### Description of the task
Beneath this line sits some data. Return only its lines from the one holding "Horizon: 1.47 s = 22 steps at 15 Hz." through the one holding "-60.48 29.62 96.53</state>", inclusive, exactly, with the images removed.

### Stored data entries
■ ■ ■ ■ ■

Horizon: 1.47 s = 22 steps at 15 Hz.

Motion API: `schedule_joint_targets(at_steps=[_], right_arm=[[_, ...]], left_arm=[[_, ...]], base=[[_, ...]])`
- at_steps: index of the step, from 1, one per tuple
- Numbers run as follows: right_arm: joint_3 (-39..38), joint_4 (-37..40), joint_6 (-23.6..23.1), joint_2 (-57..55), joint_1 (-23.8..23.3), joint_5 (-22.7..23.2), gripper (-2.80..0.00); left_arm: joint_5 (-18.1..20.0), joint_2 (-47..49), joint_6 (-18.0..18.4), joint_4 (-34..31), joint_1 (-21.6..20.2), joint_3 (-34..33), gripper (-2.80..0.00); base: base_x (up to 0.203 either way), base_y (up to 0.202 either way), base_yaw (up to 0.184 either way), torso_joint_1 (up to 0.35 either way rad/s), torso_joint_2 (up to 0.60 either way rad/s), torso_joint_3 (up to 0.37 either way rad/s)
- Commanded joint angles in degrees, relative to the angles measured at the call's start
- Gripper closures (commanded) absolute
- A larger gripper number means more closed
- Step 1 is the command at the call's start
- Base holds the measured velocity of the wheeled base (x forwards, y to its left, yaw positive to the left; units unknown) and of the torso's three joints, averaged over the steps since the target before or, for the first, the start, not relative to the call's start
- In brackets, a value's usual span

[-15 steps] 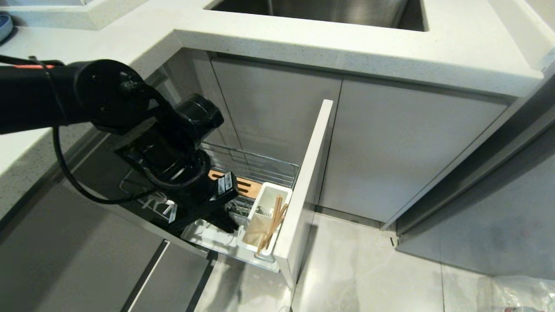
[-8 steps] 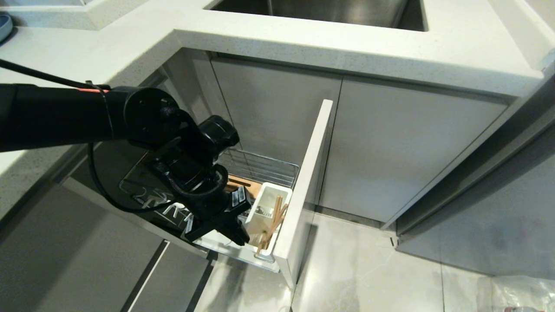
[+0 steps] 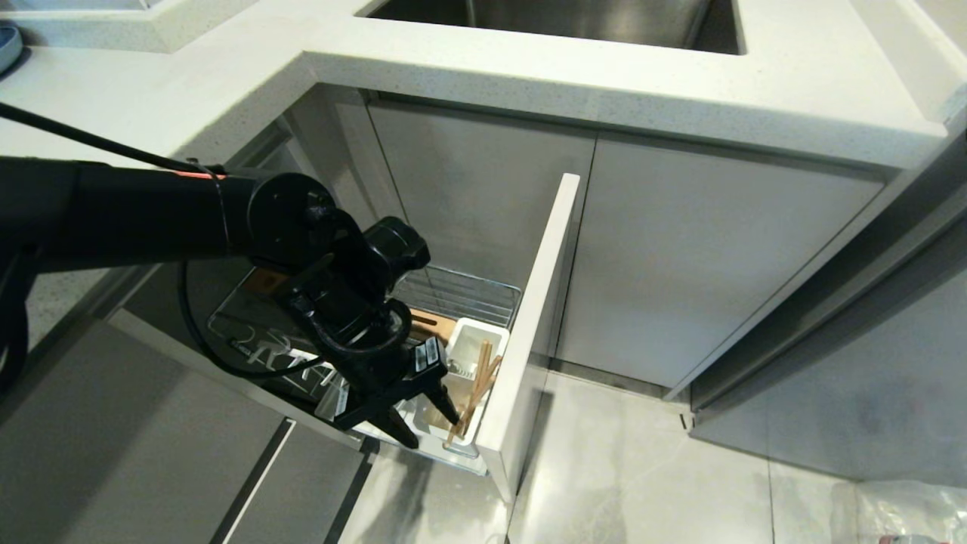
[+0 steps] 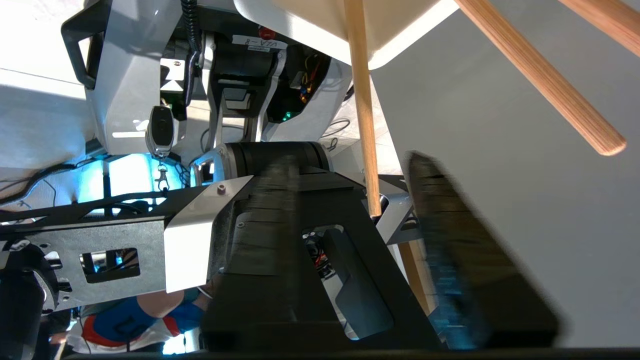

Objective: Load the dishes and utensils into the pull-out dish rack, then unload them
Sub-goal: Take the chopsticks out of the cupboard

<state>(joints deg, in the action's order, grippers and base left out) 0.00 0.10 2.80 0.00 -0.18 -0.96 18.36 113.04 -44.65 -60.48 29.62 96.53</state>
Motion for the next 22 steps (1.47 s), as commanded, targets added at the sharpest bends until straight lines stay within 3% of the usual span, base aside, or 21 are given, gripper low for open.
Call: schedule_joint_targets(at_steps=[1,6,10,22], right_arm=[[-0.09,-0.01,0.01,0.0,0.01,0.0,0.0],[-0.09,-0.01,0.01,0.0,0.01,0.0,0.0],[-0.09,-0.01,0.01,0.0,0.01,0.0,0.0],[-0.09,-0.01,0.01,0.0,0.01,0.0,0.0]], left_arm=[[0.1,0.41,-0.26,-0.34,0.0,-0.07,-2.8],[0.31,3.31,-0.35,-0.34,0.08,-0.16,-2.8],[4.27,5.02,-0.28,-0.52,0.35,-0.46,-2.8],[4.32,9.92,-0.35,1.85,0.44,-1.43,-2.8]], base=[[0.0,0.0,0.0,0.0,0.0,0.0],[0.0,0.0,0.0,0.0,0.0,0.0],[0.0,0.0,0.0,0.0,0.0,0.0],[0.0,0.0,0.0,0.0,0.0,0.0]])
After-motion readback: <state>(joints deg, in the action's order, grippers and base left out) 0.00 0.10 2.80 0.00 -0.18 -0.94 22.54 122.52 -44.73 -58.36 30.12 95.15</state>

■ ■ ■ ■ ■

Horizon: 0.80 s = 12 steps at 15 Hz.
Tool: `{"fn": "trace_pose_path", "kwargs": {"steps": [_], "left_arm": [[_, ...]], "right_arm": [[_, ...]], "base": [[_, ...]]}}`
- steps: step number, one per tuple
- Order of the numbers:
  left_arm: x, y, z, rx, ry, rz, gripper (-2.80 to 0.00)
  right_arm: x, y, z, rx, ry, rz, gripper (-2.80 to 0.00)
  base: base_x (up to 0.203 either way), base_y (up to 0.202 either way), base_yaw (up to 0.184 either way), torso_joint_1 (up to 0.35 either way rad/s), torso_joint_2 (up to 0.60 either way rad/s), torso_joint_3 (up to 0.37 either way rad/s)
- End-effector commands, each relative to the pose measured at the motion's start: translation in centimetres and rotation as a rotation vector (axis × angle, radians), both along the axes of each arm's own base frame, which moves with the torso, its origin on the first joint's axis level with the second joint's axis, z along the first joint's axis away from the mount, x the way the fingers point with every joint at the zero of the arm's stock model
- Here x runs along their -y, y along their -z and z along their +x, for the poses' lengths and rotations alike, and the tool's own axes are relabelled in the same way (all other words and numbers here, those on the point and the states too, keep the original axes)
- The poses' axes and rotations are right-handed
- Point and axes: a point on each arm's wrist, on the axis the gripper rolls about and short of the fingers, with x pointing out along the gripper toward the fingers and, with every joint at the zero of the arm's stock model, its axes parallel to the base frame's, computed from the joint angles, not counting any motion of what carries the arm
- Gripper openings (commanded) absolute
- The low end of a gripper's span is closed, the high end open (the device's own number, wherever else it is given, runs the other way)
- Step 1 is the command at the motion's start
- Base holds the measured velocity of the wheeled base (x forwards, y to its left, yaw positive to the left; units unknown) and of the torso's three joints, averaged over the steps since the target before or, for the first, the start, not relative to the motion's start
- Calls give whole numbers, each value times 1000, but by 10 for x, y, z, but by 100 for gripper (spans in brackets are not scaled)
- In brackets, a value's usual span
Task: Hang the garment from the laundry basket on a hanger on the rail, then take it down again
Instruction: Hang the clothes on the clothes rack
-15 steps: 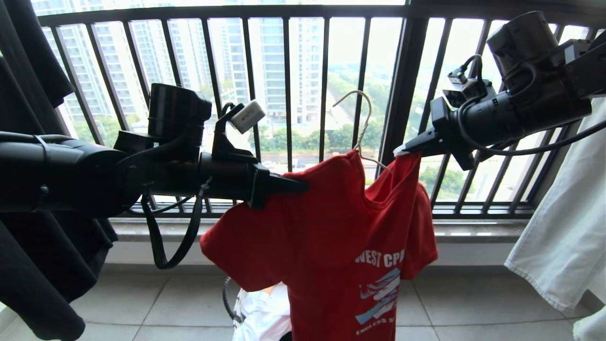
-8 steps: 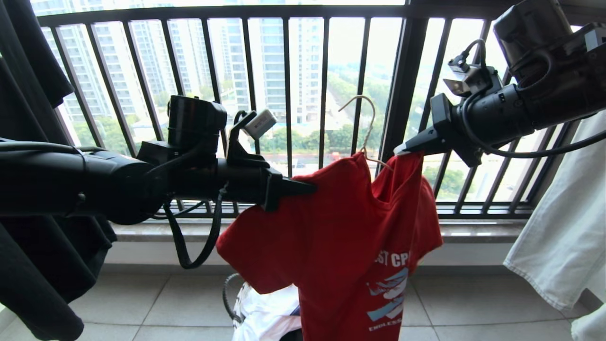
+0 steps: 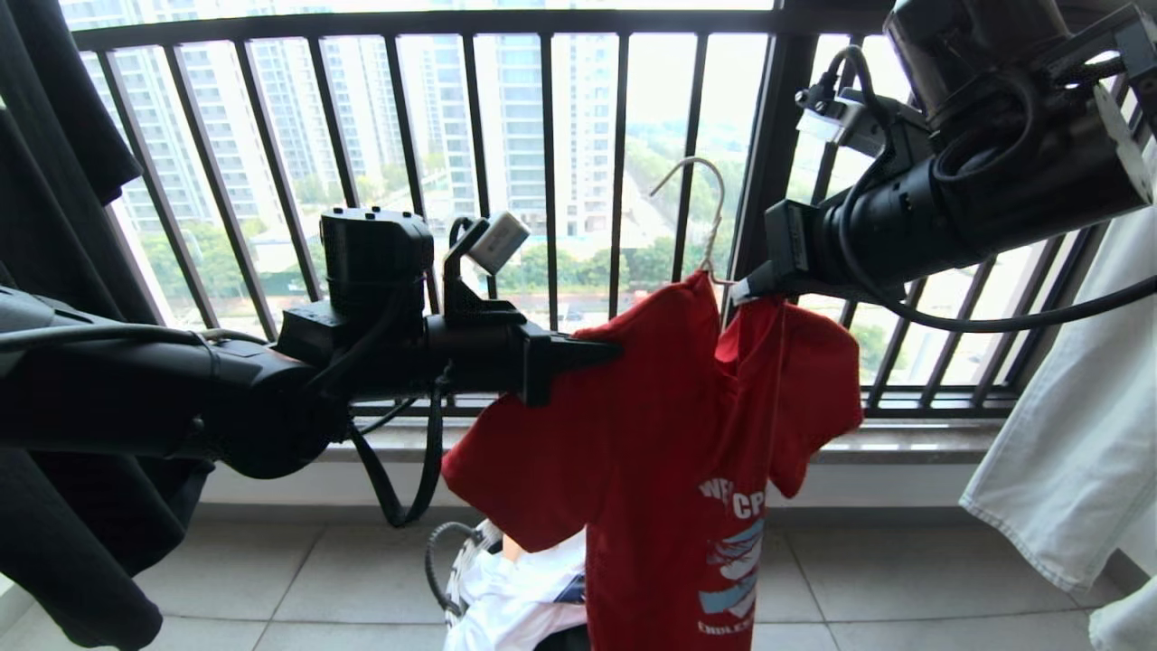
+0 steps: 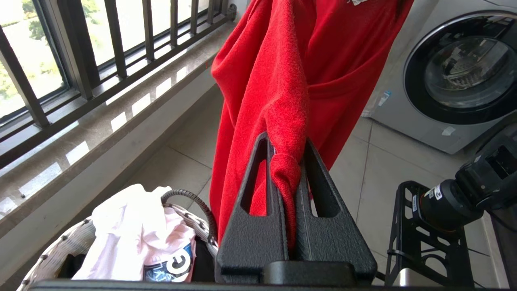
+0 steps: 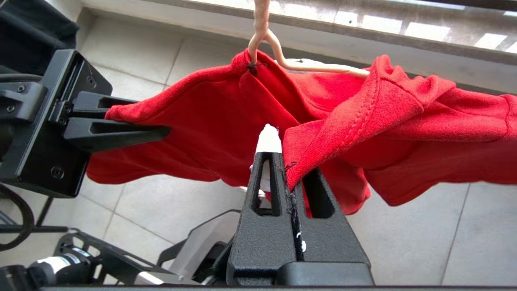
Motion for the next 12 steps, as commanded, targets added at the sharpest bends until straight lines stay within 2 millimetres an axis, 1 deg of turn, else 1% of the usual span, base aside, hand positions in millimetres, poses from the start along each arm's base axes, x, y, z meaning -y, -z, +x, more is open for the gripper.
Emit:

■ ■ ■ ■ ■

### Exercise output
Horizon: 1.47 s = 22 steps at 15 Hz.

Motion API: `schedule_joint_targets(at_steps=[_], right_arm=[[_, ...]], left_arm=[[_, ...]], base=[[_, ...]])`
- at_steps: index of the step, from 1, one per tuple
- Numbers run as follows: right_arm: joint_3 (-39..38), joint_4 (-37..40), joint_6 (-23.6..23.1), joint_2 (-57..55), joint_1 (-23.8..23.3), joint_5 (-22.7..23.2), gripper (-2.80..0.00); left_arm: joint_5 (-18.1..20.0), joint_2 (-47..49), joint_6 (-18.0..18.4), joint_4 (-34..31), joint_1 (-21.6..20.2), joint_3 (-34..33), gripper (-2.80..0.00); base: base_x (up to 0.203 either way), base_y (up to 0.202 either way), base_yaw (up to 0.184 either way), torso_joint_1 (up to 0.35 either way rad/s), torso_joint_2 (up to 0.60 either way rad/s), torso_joint_3 (up to 0.37 either way rad/s)
- Commanded joint angles in degrees, relative to the angles measured at the call's start
- Gripper closures (commanded) absolute
- A larger gripper number means more closed
- Step 1 is the command at the call's start
- Base holds the measured velocity of the wheeled base (x forwards, y to its left, yaw positive to the left; units unknown) and of the torso's three joints, averaged over the steps since the target before or, for the first, the start, not relative to the call's start
- In brackets, a value's usual span

[-15 steps] 
[-8 steps] 
[+0 steps] 
[+0 steps] 

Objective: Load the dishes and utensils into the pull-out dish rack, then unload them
Sub-goal: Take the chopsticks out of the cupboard

<state>(joints deg, in the action's order, grippers and base left out) 0.00 0.10 2.80 0.00 -0.18 -0.96 18.36 113.04 -44.65 -60.48 29.62 96.53</state>

This exercise requires nothing more.